Micropiles are designed by two standards, the Federal Highway Administration (FHWA) and the 2015 International Building Code (IBC). Of course, the FHWA standard applies to highway projects and the IBC standard applies to building construction. The main difference in the two standards are the allowable stresses. FHWA allows for slightly higher stresses to be imposed on the steel and grout. The following equations shown the difference.
FHWA NHI-05-039 December 2005
0.47*Asteel*Fy-steel + 0.40*Agrout*fc-grout = Compression Capacity
0.40*Asteel*Fy-steel + 0.30*Agrout*fc-grout = Compression Capacity
Note that Fy-steel is limited to a maximum of 87 ksi. This is to limit the strain to that which can be tolerated by the grout.

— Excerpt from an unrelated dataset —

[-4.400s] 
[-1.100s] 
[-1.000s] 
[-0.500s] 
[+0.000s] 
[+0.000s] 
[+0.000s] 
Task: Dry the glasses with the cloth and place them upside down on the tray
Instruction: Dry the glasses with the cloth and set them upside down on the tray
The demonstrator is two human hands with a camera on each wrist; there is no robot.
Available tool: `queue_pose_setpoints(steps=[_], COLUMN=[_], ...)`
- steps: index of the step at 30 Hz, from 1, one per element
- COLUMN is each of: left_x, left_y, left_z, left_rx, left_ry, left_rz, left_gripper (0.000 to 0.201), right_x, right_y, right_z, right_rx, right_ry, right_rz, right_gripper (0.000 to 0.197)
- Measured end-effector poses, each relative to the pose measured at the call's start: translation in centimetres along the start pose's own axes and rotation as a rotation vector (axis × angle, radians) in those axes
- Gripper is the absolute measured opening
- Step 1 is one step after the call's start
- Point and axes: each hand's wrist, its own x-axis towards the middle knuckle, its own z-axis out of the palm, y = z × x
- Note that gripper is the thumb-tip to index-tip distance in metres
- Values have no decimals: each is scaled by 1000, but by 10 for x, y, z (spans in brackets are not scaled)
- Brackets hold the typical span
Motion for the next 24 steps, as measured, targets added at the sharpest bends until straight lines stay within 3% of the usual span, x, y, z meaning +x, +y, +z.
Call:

Within the cased micropile zone, both the steel casing and the inner reinforcing steel are combined for the total area of steel. Be mindful that the steel casing and the reinforcing steel may have different yield strengths. The lower strength value must be used to determine the steel contribution. Again, note that the maximum allowable steel strength that can be used is 87 ksi.
Asteel = Acasing + Areinforcing
Within the uncased micropile zone, only the steel reinforcing and the grout are available to carry the load.
Asteel = Areinforcing
The geotechnical capacity of the micropile is typically determined by the bond to rock within the rock socket. While end bearing can be significant in some cases, micropiles are typically designed using only the bond to rock given the small diameter of the piles.
While the best estimate of the bond capacity in rock is based on geotechnical data and local experience, allowable bond stresses within the rock socket vary from 3 ksf (20 psi) for fine grained partially weathered rock such as a silt stone to 20 ksf (138 psi) or higher for granite. Estimation of the bond value can be made by looking at the % sample recovery and rock quality designation (RQD). With that said, nothing trumps past local test data.
Micropiles can also be supported along the continuous length of the pile. The most common approach for this method is a hollow bar micropile. Hollow bar micropiles are installed by advancing a hollow threaded rod with a sacrificial bit into the ground. The pile is grouted as it is drilled into the ground. Once the hollow bar has reached its design depth, the pile installation is complete. While the material cost is higher than some micropile systems, the hollow bar avoids the need for casing and is therefore especially helpful in coastal soil profile where rock may be incredibly deep.